3 Generations of Lutheran Education
Our “Serving the Lord” theme continues with a family who has given multiple generations of service to Lutheran education. Sharon Sherrill teaches first grade at St. Paul Lutheran School in Farmington, her granddaughter attends the same school, and her son is principal at St. Paul Lutheran High School in Farmington. Mrs. Sherrill has taught at St. Paul since 1971. But, at first, service though teaching was not something that seemed like it was going to last for 50 years.
Sharon Sherrill was raised in Emma, Missouri. Her parents didn’t complete many years of education themselves, but instilled the importance of education to their six children.
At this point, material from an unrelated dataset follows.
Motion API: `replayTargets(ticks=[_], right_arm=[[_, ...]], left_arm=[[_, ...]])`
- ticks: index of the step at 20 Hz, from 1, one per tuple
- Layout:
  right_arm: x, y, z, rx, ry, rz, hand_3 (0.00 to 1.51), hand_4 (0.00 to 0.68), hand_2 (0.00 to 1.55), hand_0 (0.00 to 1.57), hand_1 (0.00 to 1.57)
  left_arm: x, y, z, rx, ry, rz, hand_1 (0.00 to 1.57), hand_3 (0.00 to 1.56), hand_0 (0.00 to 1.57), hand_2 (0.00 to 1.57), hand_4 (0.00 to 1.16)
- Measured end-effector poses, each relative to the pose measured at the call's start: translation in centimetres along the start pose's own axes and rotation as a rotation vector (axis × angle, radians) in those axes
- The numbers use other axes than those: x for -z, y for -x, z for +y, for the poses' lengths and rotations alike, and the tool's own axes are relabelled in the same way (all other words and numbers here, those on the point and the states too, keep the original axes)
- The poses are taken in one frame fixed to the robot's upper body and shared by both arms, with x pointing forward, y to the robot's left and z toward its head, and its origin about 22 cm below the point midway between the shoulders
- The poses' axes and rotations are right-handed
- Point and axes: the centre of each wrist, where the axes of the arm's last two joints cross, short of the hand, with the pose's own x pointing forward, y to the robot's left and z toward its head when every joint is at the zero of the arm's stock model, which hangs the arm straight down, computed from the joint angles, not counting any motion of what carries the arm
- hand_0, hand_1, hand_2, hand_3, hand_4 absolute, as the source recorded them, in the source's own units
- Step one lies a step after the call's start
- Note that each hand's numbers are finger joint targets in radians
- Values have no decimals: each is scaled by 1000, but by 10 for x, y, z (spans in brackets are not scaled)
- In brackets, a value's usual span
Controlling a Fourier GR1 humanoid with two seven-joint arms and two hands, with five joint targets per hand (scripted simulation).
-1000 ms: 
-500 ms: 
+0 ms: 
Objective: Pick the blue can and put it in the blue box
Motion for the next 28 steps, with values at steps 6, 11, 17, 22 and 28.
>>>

Their push for education worked, as Sherrill attended Holy Cross Lutheran grade school, Sweet Springs High School, and Concordia University in Seward, Nebraska.
When she bagan teaching first and second grade at St. Paul in 1971, Sherrill wasn’t sure if it was going to last long. “At first, I was lonely and uncertain if this was the right position,” Sherrill explains, “My dad encouraged me to stay for more than one year–well, I did.” Fifty years later, Sherrill recognizes that it was her love of sports and coaching that intially helped her engage with her position. Being raised around athletic brothers, Sherrill had a competitive spirit, “I often had to convince people that I was the younger sister of the ‘Oetting brothers’.” Using her talents in softball and volleyball, she coached for over 25 years at the grade school level.
When asked how teaching has changed over the years, Sherrill replies, “Some teaching tools such as ditto machines, blackboards and chalk have been updated to whiteboards and chrome books, but teaching God’s Word and showing love to each child has not changed.” She notes that while the curriculum can revolve and change, “the basic ways of reaching each student and helping individuals have success is still my intent.”
Teaching during COVID-19 is an interesting experience for all teachers, staff, and parents. Sherrill notes that St. Paul, like many schools, has installed new rules for everyone’s protection and has had to alter some experiences such as group activities and hands-on teaching methods. But despite these hurdles, Sherrill is thankful to be back in the classroom, “Praying and singing as we worship each day draws the class together. We will survive this time because God is our leader, our strength.”
When asked if Sherrill had any words of wisdom for those looking at choosing a vocation, she remembered her father’s advice, “do whatever [you] do to the best of [your] ability, and give God the glory for any success.”